▶ **REQUIRED WORK**:
Reproduce every line of the material below exactly. No pictures belong in the copy.

= Beginning of Section =

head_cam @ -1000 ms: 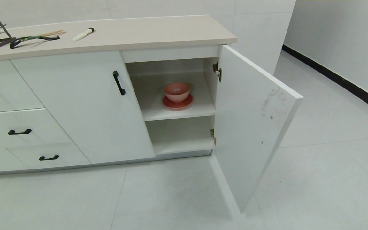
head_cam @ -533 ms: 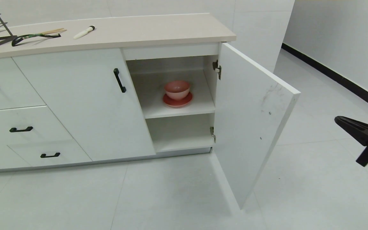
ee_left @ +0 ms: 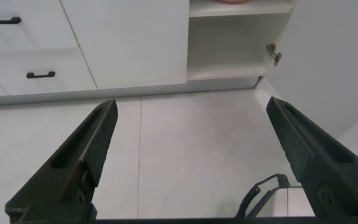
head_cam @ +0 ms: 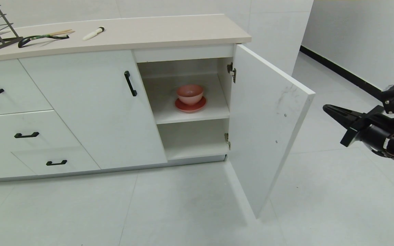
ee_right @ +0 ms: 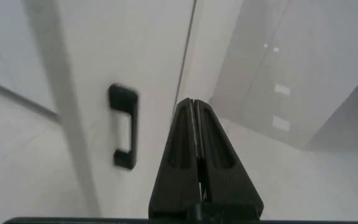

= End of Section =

▶ **SOLVED EXERCISE**:
head_cam @ -1000 ms: 
head_cam @ -533 ms: 
ee_left @ +0 ms: 
head_cam @ +0 ms: 
ee_right @ +0 ms: 

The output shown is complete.